Renouncing the Call of the Wild: the self-domestication of wolves

“The cub came upon it suddenly. It was his own fault. He had been careless… He went down past the blasted pine, crossed the open space, and trotted in amongst the trees. Then, at the same instant, he saw and smelt. Before him sitting silently on their haunches, were five live things, the like of which he had never seen before…”

White Fang

When the eponymous and lost little wolf cub with the white fangs stumbles upon a human campsite, it is in a time and a place in which man and dog are already symbiotic. Yet the scene that sees White Fang discover people, domesticated wolves, and fire all in one traumatising evening is representative of a long line of similar scenes that reaches back to life as a wolf in pre-domesticated times, and serves as a good introduction to talking about a really interesting, compelling idea: that the first steps toward the unique bond between humans and dogs were not taken by us. That we didn’t round them up, or encourage them in, or actively pursue them to capture cubs to keep and raise. That it was them, having initially been drawn by the consistent supply of scraps of food, who were intrigued, drawn to us, our fire, our voices. That actually the process of the domestication of wolves into dogs began as an act of cautious self-domestication by the wolves themselves through natural, not artificial, selection.

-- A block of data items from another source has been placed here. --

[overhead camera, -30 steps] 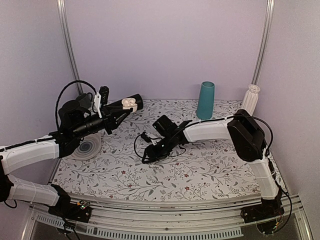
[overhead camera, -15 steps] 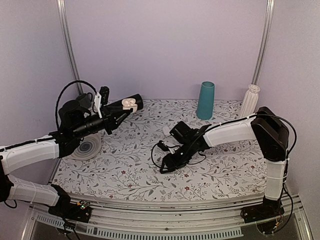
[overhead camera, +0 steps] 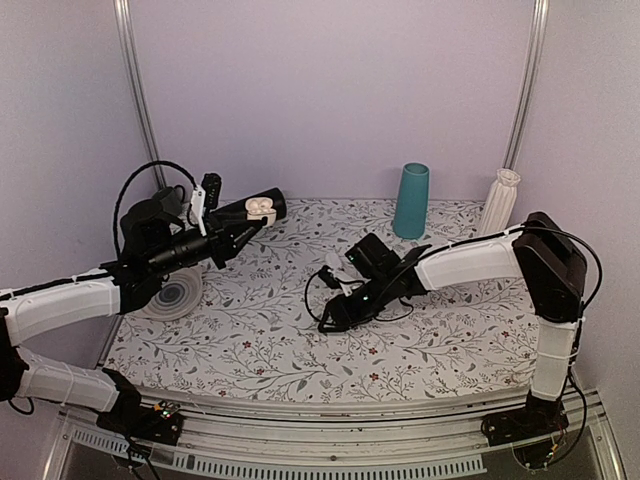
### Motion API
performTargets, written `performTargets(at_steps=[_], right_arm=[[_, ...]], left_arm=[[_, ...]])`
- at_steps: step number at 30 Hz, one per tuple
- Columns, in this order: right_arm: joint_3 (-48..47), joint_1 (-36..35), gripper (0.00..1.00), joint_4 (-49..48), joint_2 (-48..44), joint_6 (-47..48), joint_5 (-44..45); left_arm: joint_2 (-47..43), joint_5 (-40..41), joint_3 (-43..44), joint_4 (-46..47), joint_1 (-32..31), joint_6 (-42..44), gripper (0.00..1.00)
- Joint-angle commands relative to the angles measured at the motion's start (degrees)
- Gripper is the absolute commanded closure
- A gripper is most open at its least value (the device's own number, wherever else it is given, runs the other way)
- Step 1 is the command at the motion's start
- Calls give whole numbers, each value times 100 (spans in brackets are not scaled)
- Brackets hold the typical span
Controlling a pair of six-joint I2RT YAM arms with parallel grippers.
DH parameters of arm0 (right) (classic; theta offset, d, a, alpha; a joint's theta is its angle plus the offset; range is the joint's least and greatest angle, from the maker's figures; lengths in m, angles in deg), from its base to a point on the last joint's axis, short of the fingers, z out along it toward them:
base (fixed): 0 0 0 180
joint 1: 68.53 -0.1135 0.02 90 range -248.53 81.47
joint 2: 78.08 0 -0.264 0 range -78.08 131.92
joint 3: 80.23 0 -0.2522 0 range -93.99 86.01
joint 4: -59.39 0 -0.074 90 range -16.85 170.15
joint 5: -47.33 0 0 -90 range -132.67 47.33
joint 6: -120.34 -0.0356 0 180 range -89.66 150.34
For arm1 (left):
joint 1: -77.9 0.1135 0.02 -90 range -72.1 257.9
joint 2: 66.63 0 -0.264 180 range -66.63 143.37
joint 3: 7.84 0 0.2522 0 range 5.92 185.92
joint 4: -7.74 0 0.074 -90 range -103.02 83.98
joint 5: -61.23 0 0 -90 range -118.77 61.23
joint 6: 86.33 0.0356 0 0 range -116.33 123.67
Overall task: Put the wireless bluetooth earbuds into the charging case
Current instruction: Move the left earbud to the center of the board.
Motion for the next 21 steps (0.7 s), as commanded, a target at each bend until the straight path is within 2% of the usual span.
performTargets(at_steps=[1, 15, 21], right_arm=[[-278, -95, 49, 9, 316, -134, -58], [-1115, -664, 48, 604, 744, -303, -575], [-1103, -568, 48, 611, 552, -311, 61]], left_arm=[[-96, 15, 111, -18, 64, 99, 100], [-222, 50, 105, -93, 73, 178, 100], [-267, 45, 109, -141, 73, 204, 100]])
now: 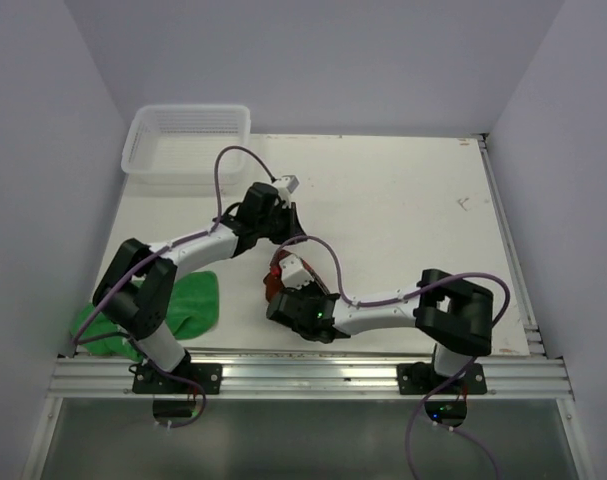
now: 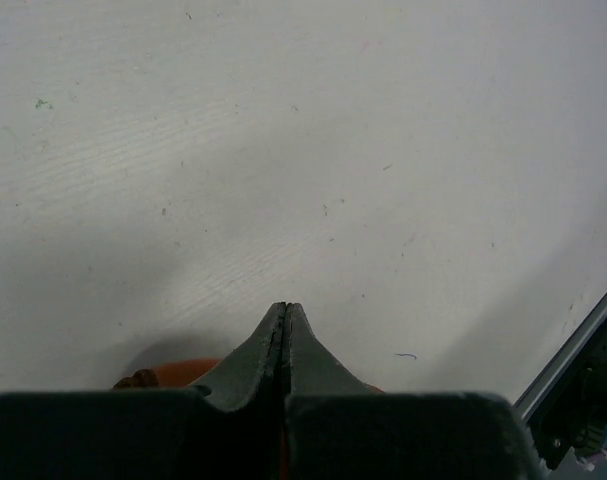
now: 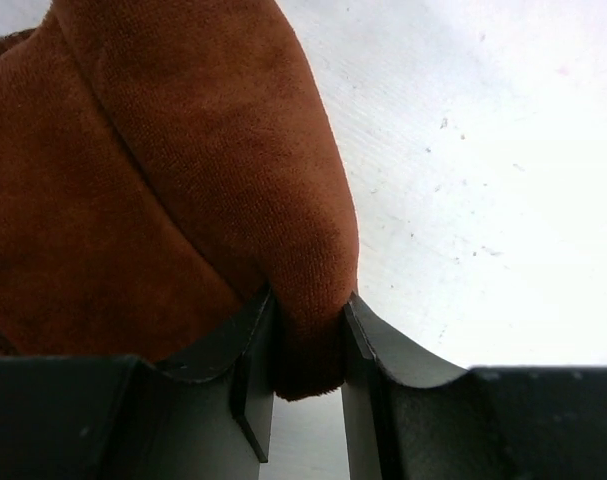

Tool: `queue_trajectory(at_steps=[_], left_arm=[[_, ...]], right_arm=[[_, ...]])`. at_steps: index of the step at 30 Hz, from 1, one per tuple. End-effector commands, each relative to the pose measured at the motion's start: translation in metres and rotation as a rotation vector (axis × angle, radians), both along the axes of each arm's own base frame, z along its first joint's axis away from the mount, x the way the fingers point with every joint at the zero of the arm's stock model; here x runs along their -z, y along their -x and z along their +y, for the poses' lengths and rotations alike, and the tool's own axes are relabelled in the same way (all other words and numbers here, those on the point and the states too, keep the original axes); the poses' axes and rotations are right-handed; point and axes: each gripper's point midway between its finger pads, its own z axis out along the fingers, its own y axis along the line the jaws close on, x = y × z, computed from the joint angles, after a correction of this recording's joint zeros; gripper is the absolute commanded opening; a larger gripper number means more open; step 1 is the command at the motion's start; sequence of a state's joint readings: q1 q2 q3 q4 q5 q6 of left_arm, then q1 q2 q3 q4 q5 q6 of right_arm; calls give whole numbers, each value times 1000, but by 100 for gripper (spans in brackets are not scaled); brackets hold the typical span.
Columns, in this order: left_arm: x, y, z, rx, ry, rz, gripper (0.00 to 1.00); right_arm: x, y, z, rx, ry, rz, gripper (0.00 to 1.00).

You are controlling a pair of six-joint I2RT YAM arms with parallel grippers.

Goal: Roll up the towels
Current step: Roll the towel

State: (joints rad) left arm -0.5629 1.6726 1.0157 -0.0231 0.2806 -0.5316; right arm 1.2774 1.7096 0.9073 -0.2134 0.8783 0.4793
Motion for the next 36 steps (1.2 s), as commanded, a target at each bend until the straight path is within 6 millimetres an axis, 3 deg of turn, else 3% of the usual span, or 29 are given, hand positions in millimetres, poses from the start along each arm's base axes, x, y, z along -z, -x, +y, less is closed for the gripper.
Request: queue_trajectory(at_steps=[1,11,18,24,28,36], left_arm=[[-17,11,6,8,33,-20,0],[-3,65,8,46,85,25,0],[36,96,15,48,29,86,0],[67,115,25,19,7,135,0],[82,120,33,2,-28,155,0],[79,118,32,-2,-23,145,0]], right_arm=[[-21,-2,-7,22,184,-174,32],[-14,22,24,-73,368,-264,34],[-11,28,24,-80,351,-247,38],[-11,31,28,-81,271,-203,53],[-23,31,29,-58,176,-198,59],[-62,29,27,-58,-106,-149,68]])
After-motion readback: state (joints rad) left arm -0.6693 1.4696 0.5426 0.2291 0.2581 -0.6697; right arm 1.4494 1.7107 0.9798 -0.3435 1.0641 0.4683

The theory, most championed by zoologist Raymond Coppinger, could be summarised as: the favouring by natural selection within successive generations of wolves of an ever-decreasing flight distance with regards to humans. To appropriate an analogy recruited by Richard Dawkins while explaining this theory in his book The Greatest Show On Earth (which is where I first encountered the idea, and which you should definitely read) – when watching an African savannah segment of a BBC Earth episode, or the real thing while on safari, you are likely to encounter what ought to be an unlikely scene. To see predator, competitor, and prey going about their business in full view of each other seems, particularly for the prey species, unnecessary, unsafe, foolish, making for a stressful mealtime. An antelope ear up and scanning in constant vigilance. A zebra’s wary eye flicking incessantly between what she eats and that by which she may be eaten. And beyond Africa and its savannahs, a scavenging wolf advancing, despite herself, toward that unnatural clearing, toward the ominous dwelling places, the inexplicably contained and controlled dancing pockets of heat and light, closer to the calls and howls of an animal that ought to send her running. Why face such risk and stress? Why suffer any proximity, however near or far, with something so perfectly dangerous?

Life in the wild hinges on weighing up costs and benefits, balancing risk with reward, and it is this which influences an animal’s flight distance – how close an animal will allow you to get before fleeing. The urge to take flight can be overridden by hunger or thirst. As humans became a more settled animal, with larger, long-term camps and proto-villages, a new food opportunity appeared for scavengers willing to risk proximity with people. Wolves are pack-hunters, but also scavenge, as most, if not all, hunters do. Scavenging food from the edges and outskirts of human settlements, wolves risked facing shouts, rocks, and spears, and most individuals, retaining a long flight distance, will have fled at the first sight or sound of people. But others, those that by genetic chance had a shorter flight distance, stuck around, dodging spears, suffering the odd blow from a stone, in order to continue to eat, surviving to out-compete those who played it safe and ran. Thus the optimal flight distance for wolves regarding humans began to shrink, setting the scene for something beyond pure antagonism.

Coppinger says that the word “tame” or “domesticated” could be defined as being able to comfortably eat in the presence of humans. As natural selection began to favour wild wolves who were willing to wander warily where no animal ever ought to, the most unlikely relationship, of two directly competing, hostile apex predator species, presenting real threat to one another, becoming increasingly comfortable in each other’s presence to the point of actual companionship, formed. Of course, the reality was not as romantic as it can be made to sound: humans will have dominated and broken many wolves into the master/servant relationship; the loving, family-member role of dogs today was a very distant, not actively sought after prospect, and; the whole thing certainly wouldn’t have happened if the selfish need for food had not brought them to the campsite’s edge in the first place. However, when romanticised or not, the idea is very plausible, possible and well-reasoned, on top of being an extremely appealing one. The idea that our strongest bond with any other species was not simply inflicted upon them by us, was not purely artificial selection, but began naturally, organically. That the first tentative steps toward deep, eventual friendship, informed by a self-interest in easy food as those steps may have been, were taken, willingly, by wolves.

“And yet he remained somehow different from other dogs. He knew the law even better than did the dogs that had known no other life, and he observed the law more punctiliously; but still there was about him a suggestion of lurking ferocity, as though the Wild still lingered… and the wolf in him merely slept.”